Она осторожно раскрыла документ, медленно, по складам прочла его имя, отчество, фамилию, на минуту задержала взгляд на вклеенной фотографии, перевела глаза на лицо Радова и вдруг вспыхнула, глаза ее широко раскрылись:

– Так это вы... вы сами... тот русский инженер, тот близкий друг мамы?!

– Да, это я, хоть и далеко не большой начальник, а самый заштатный старик пенсионер. Да к тому же набравшийся нахальства назваться твоим отцом.

Она заметно смутилась:

– И теперь жалеете об этом?

– Что ты говоришь, Нуэла! Да если б я действительно был твоим отцом...

Глаза ее потеплели:

– А ведь вы в самом деле могли бы стать моим отцом, если бы...

– Если бы не нелепые законы моей страны, которые не позволили мне в свое время стать мужем твоей мамы, – закончил он с непередаваемой горечью.

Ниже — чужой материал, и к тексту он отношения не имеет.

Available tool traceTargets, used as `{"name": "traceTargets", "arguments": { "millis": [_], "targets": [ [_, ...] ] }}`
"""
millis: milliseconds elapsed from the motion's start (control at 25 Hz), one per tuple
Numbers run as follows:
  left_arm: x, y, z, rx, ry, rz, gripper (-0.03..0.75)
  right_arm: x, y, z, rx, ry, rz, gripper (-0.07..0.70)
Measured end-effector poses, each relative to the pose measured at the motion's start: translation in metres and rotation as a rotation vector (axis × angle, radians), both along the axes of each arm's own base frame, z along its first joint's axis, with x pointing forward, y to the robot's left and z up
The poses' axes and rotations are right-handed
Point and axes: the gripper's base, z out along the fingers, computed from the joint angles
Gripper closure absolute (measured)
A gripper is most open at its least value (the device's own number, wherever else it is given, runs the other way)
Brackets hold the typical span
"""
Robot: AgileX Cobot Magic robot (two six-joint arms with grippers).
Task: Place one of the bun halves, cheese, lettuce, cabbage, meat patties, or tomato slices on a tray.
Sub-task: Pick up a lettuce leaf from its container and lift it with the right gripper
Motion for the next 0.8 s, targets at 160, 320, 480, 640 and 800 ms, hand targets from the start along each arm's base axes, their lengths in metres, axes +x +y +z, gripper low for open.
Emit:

– Но вы все равно как отец... Нет, больше чем отец! Ведь тогда, на дороге в лесу... И потом, все последние дни... Я не нахожу слов... поэтому позвольте мне... – она порывисто придвинулась к нему, обвила руками его шею, прижалась губами к его виску.

Волна обжигающей нежности взметнулась в душе старого геолога, пронзила каждую клеточку его тела. Он обнял ее за плечи, привлек к своей груди:

– Родная моя...

Но она уже отстранилась от него, лицо ее снова помрачнело:

– Простите, что я так... И без того я доставила вам столько хлопот. А теперь вот даже не знаю, как дальше.

– А дальше все просто. Завтра тебя выпишут из больницы, и поедем домой.